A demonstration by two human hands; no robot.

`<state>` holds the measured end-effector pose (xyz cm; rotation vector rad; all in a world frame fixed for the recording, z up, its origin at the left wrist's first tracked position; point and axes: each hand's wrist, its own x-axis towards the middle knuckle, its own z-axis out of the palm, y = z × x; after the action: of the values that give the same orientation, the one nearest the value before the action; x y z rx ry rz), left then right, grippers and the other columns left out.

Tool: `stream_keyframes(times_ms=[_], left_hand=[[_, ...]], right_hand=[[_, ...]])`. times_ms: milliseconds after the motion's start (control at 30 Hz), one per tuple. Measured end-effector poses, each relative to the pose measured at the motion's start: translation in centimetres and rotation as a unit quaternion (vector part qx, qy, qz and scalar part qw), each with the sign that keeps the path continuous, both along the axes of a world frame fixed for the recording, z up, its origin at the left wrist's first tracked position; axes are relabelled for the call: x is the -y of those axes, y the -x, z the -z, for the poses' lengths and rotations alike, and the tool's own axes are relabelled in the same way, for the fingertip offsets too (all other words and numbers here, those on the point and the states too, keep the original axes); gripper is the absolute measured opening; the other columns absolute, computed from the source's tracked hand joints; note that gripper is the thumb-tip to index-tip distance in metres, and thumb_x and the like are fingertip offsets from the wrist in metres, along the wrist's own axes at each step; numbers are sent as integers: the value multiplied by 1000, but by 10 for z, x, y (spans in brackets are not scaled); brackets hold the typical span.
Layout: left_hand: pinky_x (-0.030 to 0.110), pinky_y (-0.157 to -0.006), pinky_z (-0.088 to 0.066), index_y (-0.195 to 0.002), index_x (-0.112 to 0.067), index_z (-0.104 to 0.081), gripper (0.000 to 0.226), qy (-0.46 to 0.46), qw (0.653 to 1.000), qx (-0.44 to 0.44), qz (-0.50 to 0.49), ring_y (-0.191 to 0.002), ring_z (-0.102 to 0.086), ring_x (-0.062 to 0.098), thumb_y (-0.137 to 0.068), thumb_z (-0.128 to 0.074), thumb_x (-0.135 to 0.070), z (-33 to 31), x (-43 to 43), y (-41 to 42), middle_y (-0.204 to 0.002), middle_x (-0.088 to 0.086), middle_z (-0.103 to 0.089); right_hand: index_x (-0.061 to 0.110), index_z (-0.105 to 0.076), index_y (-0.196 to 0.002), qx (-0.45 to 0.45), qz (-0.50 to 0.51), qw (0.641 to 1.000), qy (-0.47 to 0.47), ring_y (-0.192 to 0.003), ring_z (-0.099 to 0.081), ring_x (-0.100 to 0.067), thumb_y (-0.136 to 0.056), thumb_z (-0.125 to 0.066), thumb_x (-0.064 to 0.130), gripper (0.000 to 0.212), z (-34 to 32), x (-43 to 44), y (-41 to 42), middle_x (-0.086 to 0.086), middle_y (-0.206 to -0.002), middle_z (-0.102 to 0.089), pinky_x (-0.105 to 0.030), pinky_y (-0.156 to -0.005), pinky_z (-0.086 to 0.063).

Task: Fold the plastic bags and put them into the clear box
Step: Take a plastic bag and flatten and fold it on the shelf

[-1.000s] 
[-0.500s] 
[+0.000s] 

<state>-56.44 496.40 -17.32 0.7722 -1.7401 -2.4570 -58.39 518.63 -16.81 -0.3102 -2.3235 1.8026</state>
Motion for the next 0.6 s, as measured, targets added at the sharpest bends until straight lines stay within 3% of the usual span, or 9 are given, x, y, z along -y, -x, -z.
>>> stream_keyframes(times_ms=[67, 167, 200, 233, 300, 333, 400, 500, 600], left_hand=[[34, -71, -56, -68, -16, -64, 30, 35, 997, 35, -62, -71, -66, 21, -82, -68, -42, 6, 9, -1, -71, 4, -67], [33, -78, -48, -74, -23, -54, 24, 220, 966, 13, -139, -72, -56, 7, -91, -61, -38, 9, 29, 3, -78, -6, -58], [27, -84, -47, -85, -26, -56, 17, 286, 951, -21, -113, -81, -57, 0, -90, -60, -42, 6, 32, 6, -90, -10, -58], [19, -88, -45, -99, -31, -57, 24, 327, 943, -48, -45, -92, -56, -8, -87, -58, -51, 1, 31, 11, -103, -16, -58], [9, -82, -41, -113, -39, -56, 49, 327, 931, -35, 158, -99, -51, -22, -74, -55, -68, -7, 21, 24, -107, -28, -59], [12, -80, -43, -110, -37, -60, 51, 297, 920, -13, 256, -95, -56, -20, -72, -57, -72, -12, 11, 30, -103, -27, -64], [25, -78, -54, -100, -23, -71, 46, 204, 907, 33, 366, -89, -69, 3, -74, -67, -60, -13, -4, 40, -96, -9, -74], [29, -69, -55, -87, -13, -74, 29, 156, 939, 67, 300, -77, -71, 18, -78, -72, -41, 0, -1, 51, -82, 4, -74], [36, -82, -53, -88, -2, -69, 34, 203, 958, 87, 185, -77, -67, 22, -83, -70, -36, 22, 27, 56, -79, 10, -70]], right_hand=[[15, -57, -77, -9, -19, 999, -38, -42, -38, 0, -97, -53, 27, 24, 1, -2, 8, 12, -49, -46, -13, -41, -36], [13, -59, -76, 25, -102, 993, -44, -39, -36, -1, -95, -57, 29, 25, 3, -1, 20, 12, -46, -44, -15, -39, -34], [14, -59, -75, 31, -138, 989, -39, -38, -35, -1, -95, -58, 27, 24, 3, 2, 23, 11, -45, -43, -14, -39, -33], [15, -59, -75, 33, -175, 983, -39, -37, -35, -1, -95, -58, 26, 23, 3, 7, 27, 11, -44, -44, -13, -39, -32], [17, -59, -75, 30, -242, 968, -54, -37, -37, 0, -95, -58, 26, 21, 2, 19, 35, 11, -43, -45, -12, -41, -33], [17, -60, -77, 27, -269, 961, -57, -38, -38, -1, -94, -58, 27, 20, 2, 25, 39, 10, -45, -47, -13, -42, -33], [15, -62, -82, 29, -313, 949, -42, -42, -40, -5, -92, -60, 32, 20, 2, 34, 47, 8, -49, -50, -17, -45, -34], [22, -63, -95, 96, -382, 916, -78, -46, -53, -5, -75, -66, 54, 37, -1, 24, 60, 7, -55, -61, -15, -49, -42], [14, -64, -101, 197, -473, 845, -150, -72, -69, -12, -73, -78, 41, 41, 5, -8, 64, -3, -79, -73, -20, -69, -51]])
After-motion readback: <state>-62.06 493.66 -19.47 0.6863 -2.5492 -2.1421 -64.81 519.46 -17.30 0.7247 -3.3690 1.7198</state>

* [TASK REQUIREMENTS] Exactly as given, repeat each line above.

* [TASK OUTPUT]
A demonstration by two human hands; no robot.

`<state>` holds the measured end-effector pose (xyz cm; rotation vector rad; all in a world frame fixed for the recording, z up, its origin at the left wrist's first tracked position; point and axes: each hand's wrist, its own x-axis towards the middle knuckle, its own z-axis out of the palm, y = z × x; after the action: of the values that give the same orientation, the one nearest the value before the action; x y z rx ry rz), left then right, grippers and the other columns left out.

Tool: `stream_keyframes(times_ms=[_], left_hand=[[_, ...]], right_hand=[[_, ...]])`. times_ms: milliseconds after the motion's start (control at 30 Hz), one per tuple. Measured end-effector poses, each relative to the pose measured at the motion's start: translation in centimetres and rotation as a unit quaternion (vector part qx, qy, qz and scalar part qw), each with the sign that keeps the path continuous, both along the axes of a world frame fixed for the recording, z up, its origin at the left wrist's first tracked position; axes are relabelled for the call: x is the -y of those axes, y the -x, z the -z, for the poses' lengths and rotations alike, and the tool's own axes are relabelled in the same way, for the fingertip offsets too (all other words and numbers here, those on the point and the states too, keep the original axes); gripper is the absolute measured opening; the other columns absolute, computed from the source's tracked hand joints; note that gripper is the thumb-tip to index-tip distance in metres, and thumb_x and the like are fingertip offsets from the wrist in metres, along the wrist's own axes at each step; numbers are sent as integers: the value multiplied by 1000, but by 10 for z, x, y (spans in brackets are not scaled); brackets hold the typical span.
Layout: left_hand: pinky_x (-0.030 to 0.110), pinky_y (-0.157 to -0.006), pinky_z (-0.088 to 0.066), index_y (-0.195 to 0.002), index_x (-0.112 to 0.067), index_z (-0.104 to 0.081), gripper (0.000 to 0.226), qy (-0.46 to 0.46), qw (0.653 to 1.000), qx (-0.44 to 0.44), qz (-0.50 to 0.49), ring_y (-0.191 to 0.002), ring_z (-0.102 to 0.086), ring_x (-0.062 to 0.098), thumb_y (-0.137 to 0.068), thumb_z (-0.128 to 0.074), thumb_x (-0.135 to 0.070), z (-33 to 31), x (-43 to 43), y (-41 to 42), middle_y (-0.204 to 0.002), middle_x (-0.088 to 0.086), middle_z (-0.103 to 0.089); right_hand: index_x (-0.061 to 0.110), index_z (-0.105 to 0.076), index_y (-0.196 to 0.002), qx (-0.45 to 0.45), qz (-0.50 to 0.51), qw (0.641 to 1.000), qy (-0.47 to 0.47), ring_y (-0.192 to 0.003), ring_z (-0.099 to 0.081), ring_x (-0.100 to 0.067), thumb_y (-0.136 to 0.056), thumb_z (-0.125 to 0.066), thumb_x (-0.064 to 0.130), gripper (0.000 to 0.212), z (-34 to 32), x (-43 to 44), y (-41 to 42), middle_x (-0.086 to 0.086), middle_y (-0.206 to -0.002), middle_z (-0.102 to 0.089), pinky_x (-0.105 to 0.030), pinky_y (-0.156 to -0.005), pinky_z (-0.086 to 0.063).

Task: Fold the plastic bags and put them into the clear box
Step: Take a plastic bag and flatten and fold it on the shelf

[-1.000s] 
[-0.500s] 
[+0.000s] 

<state>-56.44 496.40 -17.32 0.7722 -1.7401 -2.4570 -58.39 518.63 -16.81 -0.3102 -2.3235 1.8026</state>
Motion for the next 0.6 s, as measured, targets added at the sharpest bends until straight lines stay within 3% of the usual span, or 9 are given, x, y, z along -y, -x, -z.
>>> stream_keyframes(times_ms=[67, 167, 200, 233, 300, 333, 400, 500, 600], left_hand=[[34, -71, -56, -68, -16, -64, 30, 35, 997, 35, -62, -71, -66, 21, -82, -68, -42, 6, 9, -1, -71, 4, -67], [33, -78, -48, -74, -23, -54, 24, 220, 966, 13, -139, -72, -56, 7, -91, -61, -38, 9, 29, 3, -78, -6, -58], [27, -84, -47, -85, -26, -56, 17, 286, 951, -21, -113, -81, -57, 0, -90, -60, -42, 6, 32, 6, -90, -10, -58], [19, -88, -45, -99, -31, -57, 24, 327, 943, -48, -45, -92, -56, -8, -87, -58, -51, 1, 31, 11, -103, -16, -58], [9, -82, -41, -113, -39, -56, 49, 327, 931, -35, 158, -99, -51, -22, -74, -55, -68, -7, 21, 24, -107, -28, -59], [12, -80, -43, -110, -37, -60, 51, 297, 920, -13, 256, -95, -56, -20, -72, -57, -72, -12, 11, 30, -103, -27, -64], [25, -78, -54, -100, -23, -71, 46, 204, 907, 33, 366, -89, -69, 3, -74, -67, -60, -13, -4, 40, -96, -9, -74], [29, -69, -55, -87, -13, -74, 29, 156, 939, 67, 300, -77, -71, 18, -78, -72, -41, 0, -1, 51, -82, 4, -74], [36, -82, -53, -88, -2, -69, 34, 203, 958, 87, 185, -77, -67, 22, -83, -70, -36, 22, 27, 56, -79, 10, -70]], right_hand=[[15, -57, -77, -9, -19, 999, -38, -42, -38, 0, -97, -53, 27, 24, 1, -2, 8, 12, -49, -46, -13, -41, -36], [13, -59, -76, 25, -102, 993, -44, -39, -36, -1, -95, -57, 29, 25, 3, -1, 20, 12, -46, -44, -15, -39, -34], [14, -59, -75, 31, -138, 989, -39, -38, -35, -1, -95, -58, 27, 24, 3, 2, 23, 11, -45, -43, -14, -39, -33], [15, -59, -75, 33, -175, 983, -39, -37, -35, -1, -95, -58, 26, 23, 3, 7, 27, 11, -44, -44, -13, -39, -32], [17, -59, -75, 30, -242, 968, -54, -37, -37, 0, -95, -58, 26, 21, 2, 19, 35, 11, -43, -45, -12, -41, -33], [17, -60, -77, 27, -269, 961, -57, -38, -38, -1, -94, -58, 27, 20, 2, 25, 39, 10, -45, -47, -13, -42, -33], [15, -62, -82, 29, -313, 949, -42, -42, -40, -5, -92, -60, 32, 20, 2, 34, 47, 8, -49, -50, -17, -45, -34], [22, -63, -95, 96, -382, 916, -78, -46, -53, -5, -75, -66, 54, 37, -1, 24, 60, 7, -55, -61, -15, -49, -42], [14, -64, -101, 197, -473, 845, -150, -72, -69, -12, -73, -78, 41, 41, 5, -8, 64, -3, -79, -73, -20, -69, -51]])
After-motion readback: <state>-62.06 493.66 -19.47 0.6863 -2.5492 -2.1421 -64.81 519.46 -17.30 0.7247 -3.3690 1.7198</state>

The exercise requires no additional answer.